Background: Statins have become a mainstay in the treatment of hyperlipidemia, based on their potency and favorable side-effect profile. Drug choice is presumed to be guided by the estimated degree of low-density lipoprotein (LDL) cholesterol lowering required in a particular patient and the projected efficacy of any drug-dose combination, as contained in the package inserts for each medication. We investigated whether these expectations were met in a clinical practice.

Methods: Data were analyzed for 367 hyperlipidemic patients in a preventive cardiology practice who were not taking statins at entry, who were given a standard statin dose at their first visit, and who had at least one follow-up visit on the same drug/dose. Expected LDL cholesterol reductions were calculated for each patient based on guidelines in the package inserts for each drug.

Results: The mean (+/-SD) observed LDL cholesterol reduction of 26% +/- 20% was significantly less than expected (34% +/- 7%, P < 0.001).

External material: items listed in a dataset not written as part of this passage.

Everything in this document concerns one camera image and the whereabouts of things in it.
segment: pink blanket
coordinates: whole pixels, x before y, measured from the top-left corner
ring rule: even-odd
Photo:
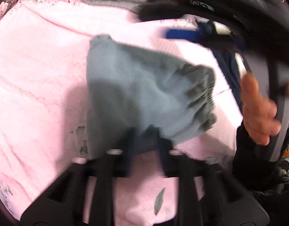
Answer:
[[[210,50],[183,40],[159,38],[176,21],[133,23],[130,12],[89,6],[79,0],[20,0],[0,21],[0,198],[15,218],[80,155],[75,130],[83,126],[89,40],[114,40],[168,52],[212,67],[217,123],[203,136],[179,145],[191,157],[214,156],[229,168],[242,117]],[[155,152],[135,158],[131,178],[115,186],[115,223],[152,225],[175,215],[177,187],[163,178]],[[157,216],[154,202],[165,188]]]

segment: black clamp
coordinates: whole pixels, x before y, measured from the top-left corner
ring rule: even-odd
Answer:
[[[177,215],[156,226],[266,226],[269,217],[239,182],[213,161],[198,161],[173,149],[159,130],[150,127],[166,177],[178,177]],[[129,175],[138,136],[130,130],[117,147],[97,160],[72,164],[23,213],[22,226],[86,226],[84,199],[89,176],[97,177],[89,226],[114,226],[113,178]],[[204,197],[197,197],[194,177],[204,181]]]

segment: dark blue fabric
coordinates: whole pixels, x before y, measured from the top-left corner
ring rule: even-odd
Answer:
[[[207,23],[198,23],[204,31],[204,34],[217,34],[216,27],[213,22],[210,20]],[[228,85],[231,88],[232,94],[238,104],[238,107],[242,113],[242,100],[240,96],[241,86],[240,86],[240,72],[237,61],[235,59],[235,54],[229,52],[228,50],[214,50],[211,49],[213,55],[218,61],[218,65],[223,72]]]

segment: black handle
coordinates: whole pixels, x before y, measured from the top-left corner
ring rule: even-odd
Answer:
[[[281,131],[278,135],[270,137],[267,146],[257,145],[255,148],[257,157],[275,162],[280,158],[289,124],[289,96],[286,93],[289,65],[266,59],[253,51],[245,52],[242,56],[246,70],[257,78],[261,94],[265,98],[272,99],[278,108],[275,119],[281,122]]]

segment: hand
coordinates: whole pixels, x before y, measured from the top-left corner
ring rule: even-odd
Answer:
[[[257,144],[267,145],[270,136],[277,135],[281,129],[281,123],[274,119],[277,112],[275,102],[260,94],[258,81],[251,73],[241,80],[241,99],[244,126],[249,136]]]

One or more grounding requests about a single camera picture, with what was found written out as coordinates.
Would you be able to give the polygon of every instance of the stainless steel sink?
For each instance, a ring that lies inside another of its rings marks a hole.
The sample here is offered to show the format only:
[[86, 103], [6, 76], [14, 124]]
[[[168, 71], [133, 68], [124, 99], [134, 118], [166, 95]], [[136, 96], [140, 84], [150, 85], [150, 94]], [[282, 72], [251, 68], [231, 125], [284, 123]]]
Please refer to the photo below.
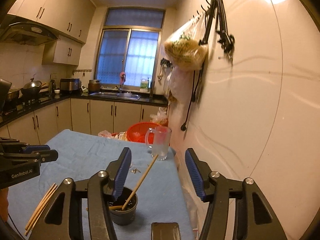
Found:
[[132, 93], [112, 93], [112, 92], [97, 92], [90, 94], [90, 96], [105, 97], [105, 98], [126, 98], [129, 100], [139, 100], [140, 95], [135, 95]]

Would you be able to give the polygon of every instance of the bundle of chopsticks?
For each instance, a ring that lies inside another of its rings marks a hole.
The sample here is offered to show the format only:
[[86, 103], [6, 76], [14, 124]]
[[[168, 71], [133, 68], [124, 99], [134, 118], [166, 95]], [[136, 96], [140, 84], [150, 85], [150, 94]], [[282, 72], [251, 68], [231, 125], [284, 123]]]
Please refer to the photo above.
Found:
[[35, 225], [36, 225], [39, 217], [41, 216], [45, 206], [48, 204], [50, 198], [52, 197], [54, 192], [57, 190], [57, 187], [58, 187], [58, 185], [54, 183], [49, 188], [47, 193], [44, 195], [44, 197], [42, 198], [40, 203], [38, 204], [36, 210], [33, 212], [31, 218], [29, 219], [28, 223], [26, 224], [26, 227], [25, 227], [26, 232], [24, 233], [25, 236], [27, 236], [29, 234], [30, 230], [33, 230], [33, 228], [35, 227]]

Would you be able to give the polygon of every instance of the window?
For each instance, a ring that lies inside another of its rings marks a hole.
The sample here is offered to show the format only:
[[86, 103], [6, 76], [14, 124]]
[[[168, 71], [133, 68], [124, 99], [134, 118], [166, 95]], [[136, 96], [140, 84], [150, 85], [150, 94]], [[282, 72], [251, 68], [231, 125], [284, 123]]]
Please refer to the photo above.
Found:
[[124, 86], [140, 86], [153, 77], [164, 11], [114, 8], [108, 11], [100, 41], [96, 79], [116, 85], [125, 71]]

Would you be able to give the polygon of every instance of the black cup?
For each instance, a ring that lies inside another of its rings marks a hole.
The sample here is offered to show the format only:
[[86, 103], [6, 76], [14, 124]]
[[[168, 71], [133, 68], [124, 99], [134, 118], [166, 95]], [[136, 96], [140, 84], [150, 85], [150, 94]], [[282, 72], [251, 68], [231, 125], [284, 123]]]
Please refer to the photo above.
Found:
[[[123, 206], [131, 195], [132, 190], [124, 187], [122, 194], [118, 197], [115, 202], [109, 202], [109, 206]], [[134, 194], [124, 211], [119, 210], [110, 210], [110, 216], [114, 223], [120, 226], [129, 225], [136, 217], [136, 208], [138, 204], [137, 194]]]

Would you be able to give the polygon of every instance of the person's arm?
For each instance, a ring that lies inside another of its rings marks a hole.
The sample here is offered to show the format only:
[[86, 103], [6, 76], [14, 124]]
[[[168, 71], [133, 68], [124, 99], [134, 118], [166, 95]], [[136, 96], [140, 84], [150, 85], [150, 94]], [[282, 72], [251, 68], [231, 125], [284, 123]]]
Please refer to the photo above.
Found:
[[0, 216], [4, 222], [8, 221], [8, 191], [9, 188], [0, 189]]

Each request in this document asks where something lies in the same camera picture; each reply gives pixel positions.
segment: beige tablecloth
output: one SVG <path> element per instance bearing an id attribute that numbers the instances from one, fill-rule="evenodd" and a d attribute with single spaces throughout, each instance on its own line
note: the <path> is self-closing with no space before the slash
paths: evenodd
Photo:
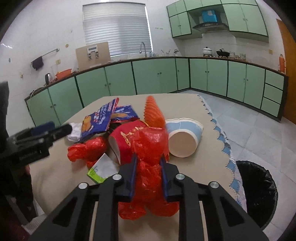
<path id="1" fill-rule="evenodd" d="M 226 168 L 229 156 L 222 152 L 224 143 L 217 138 L 212 117 L 195 94 L 154 94 L 158 106 L 166 119 L 192 118 L 203 124 L 204 130 L 196 152 L 187 158 L 170 156 L 170 162 L 179 171 L 195 182 L 208 184 L 219 182 L 236 199 L 237 193 L 229 185 L 234 179 L 233 172 Z M 132 104 L 143 119 L 147 95 L 119 96 L 119 105 Z M 98 110 L 114 96 L 103 97 L 74 115 L 68 122 L 82 122 L 86 115 Z M 88 169 L 83 161 L 71 162 L 67 158 L 67 148 L 71 143 L 66 139 L 57 141 L 50 149 L 50 156 L 36 162 L 31 167 L 33 193 L 45 213 L 50 213 L 79 183 L 93 181 L 87 177 Z M 178 240 L 178 214 L 173 217 L 157 217 L 152 214 L 136 220 L 119 218 L 120 240 L 156 241 Z"/>

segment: paper bowl
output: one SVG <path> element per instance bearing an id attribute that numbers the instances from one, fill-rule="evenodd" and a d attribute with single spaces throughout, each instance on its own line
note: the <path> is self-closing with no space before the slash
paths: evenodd
<path id="1" fill-rule="evenodd" d="M 170 153 L 182 158 L 192 155 L 200 142 L 203 125 L 190 118 L 168 119 L 165 122 Z"/>

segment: white blind
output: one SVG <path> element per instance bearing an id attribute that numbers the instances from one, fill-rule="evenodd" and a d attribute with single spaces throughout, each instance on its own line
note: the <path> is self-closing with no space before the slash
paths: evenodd
<path id="1" fill-rule="evenodd" d="M 141 42 L 147 52 L 152 50 L 144 4 L 112 2 L 83 6 L 83 26 L 86 44 L 108 42 L 111 56 L 138 53 Z"/>

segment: blue snack wrapper
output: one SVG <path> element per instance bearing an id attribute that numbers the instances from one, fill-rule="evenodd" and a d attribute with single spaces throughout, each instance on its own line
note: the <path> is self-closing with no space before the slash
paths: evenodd
<path id="1" fill-rule="evenodd" d="M 125 121 L 135 121 L 139 117 L 137 113 L 133 110 L 131 104 L 117 106 L 114 113 L 111 116 L 111 123 L 119 123 Z"/>
<path id="2" fill-rule="evenodd" d="M 106 132 L 111 121 L 111 116 L 119 102 L 116 98 L 103 105 L 96 112 L 84 118 L 81 128 L 81 140 L 85 141 L 95 134 Z"/>

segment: trash can
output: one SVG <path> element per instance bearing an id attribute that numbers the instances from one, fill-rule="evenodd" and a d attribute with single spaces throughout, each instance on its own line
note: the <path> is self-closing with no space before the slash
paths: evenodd
<path id="1" fill-rule="evenodd" d="M 276 184 L 268 170 L 250 161 L 236 161 L 242 176 L 247 212 L 263 230 L 272 220 L 278 201 Z"/>

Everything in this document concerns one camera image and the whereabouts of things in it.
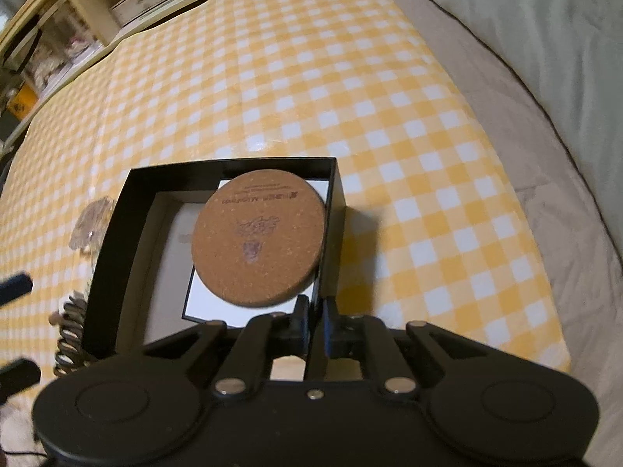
yellow checkered tablecloth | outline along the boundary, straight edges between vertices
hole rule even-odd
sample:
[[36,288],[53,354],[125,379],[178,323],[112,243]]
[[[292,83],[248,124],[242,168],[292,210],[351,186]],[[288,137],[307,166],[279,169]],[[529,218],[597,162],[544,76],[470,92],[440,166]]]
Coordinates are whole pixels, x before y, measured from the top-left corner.
[[125,40],[33,121],[0,200],[0,357],[51,378],[47,316],[88,280],[67,243],[132,167],[336,156],[347,197],[338,302],[429,320],[566,368],[551,290],[509,180],[450,78],[392,0],[210,0]]

black coiled cable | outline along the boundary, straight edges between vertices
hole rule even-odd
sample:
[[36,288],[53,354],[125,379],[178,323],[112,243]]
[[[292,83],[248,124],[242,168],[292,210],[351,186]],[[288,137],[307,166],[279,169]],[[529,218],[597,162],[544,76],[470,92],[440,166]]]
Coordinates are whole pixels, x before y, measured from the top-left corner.
[[74,296],[70,296],[69,302],[63,306],[63,314],[58,320],[60,339],[54,356],[56,377],[66,376],[85,365],[85,354],[82,351],[85,317],[86,301],[82,293],[74,292]]

black box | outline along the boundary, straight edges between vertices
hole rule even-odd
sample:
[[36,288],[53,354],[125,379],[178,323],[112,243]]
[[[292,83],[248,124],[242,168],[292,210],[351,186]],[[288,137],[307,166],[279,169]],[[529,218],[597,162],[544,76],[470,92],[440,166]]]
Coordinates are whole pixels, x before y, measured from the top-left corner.
[[[218,189],[220,181],[259,169],[285,170],[306,181],[328,181],[325,239],[317,285],[310,297],[312,313],[323,298],[335,296],[346,210],[335,158],[229,159],[133,169],[117,200],[95,268],[82,341],[87,353],[105,358],[137,348],[139,338],[142,345],[141,328],[146,325],[145,311],[151,301],[151,296],[146,300],[144,295],[158,278],[162,280],[157,276],[161,266],[158,256],[162,256],[159,251],[163,251],[163,240],[171,228],[167,209],[178,204],[200,206]],[[189,244],[188,254],[178,260],[188,258]],[[183,272],[189,281],[190,272]],[[176,293],[171,303],[184,304],[185,299],[184,292],[180,296]],[[192,326],[183,321],[180,315],[177,330]]]

metal pin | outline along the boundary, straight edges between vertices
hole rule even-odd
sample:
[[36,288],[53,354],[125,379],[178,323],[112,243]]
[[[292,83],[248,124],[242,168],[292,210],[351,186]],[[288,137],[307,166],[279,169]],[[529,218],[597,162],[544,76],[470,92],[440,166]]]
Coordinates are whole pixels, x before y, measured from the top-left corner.
[[322,390],[309,390],[307,392],[307,398],[310,400],[320,400],[325,396],[325,392]]
[[247,389],[247,385],[238,377],[227,377],[217,381],[214,389],[221,395],[238,395]]
[[395,395],[410,393],[415,390],[416,386],[415,381],[408,377],[392,377],[385,381],[385,389]]
[[412,328],[421,328],[423,326],[426,326],[428,323],[422,320],[413,320],[413,321],[409,321],[409,323],[407,324]]

cork coaster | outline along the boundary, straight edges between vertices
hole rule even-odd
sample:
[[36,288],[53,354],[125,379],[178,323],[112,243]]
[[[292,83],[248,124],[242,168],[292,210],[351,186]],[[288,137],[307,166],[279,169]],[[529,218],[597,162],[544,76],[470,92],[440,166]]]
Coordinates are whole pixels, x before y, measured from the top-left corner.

The ratio of observed to expected reduction was not different for the three statins used (atorvastatin, 0.79 +/- 0.48; simvastatin, 0.88 +/- 0.61; pravastatin, 0.75 +/- 0.69; P = 0.39).

Conclusions: The use of statins in a clinical practice led to observed reductions in LDL cholesterol level that were significantly less than those projected by package insert guidelines. We believe this gap reflects the reduced patient compliance frequently observed in clinical practice settings, rather than any inherent difference in statin responsiveness of a practice versus a trial population. Physicians should be aware of this disparity when using statins in the clinical setting.